* [To do]: What you need to produce from the material below is an exact transcription of the lines from the one with "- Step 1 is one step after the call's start" through the one with "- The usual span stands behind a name", both included, and no other line.

* [Collected data]:
--- START ---

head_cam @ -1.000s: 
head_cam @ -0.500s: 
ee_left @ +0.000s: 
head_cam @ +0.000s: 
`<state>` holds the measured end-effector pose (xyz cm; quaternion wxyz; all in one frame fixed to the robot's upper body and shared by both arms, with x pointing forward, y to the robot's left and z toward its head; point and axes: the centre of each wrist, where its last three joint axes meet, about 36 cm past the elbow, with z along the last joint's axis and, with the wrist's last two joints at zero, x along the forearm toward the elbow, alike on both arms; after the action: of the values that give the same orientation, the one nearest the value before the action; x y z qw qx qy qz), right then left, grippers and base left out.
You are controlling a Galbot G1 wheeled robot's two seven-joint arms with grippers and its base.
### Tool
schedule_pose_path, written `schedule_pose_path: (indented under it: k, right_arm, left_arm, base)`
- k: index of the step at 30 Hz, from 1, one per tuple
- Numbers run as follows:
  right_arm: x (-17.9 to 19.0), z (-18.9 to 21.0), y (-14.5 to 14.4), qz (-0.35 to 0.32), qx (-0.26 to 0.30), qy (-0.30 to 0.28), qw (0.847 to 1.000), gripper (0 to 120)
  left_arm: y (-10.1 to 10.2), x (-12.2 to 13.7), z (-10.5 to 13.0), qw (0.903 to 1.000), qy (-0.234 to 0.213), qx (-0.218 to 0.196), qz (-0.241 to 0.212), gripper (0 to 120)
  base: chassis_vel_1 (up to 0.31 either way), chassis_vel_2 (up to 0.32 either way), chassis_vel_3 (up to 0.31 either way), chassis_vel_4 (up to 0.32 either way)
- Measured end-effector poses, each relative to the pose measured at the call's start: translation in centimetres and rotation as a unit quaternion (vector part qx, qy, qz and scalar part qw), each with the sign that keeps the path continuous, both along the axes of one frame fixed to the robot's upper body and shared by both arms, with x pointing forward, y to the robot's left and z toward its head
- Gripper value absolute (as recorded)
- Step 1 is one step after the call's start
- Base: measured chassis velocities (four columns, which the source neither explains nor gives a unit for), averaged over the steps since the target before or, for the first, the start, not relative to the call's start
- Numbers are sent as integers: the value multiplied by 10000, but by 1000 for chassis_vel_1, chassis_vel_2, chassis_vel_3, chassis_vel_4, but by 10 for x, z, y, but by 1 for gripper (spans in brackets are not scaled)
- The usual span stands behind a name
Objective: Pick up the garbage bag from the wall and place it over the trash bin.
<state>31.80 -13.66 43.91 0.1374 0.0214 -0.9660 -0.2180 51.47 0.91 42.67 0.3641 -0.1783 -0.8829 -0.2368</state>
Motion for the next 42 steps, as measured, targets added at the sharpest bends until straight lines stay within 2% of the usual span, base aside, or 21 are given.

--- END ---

* [Answer space]:
- Step 1 is one step after the call's start
- Base: measured chassis velocities (four columns, which the source neither explains nor gives a unit for), averaged over the steps since the target before or, for the first, the start, not relative to the call's start
- Numbers are sent as integers: the value multiplied by 10000, but by 1000 for chassis_vel_1, chassis_vel_2, chassis_vel_3, chassis_vel_4, but by 10 for x, z, y, but by 1 for gripper (spans in brackets are not scaled)
- The usual span stands behind a name

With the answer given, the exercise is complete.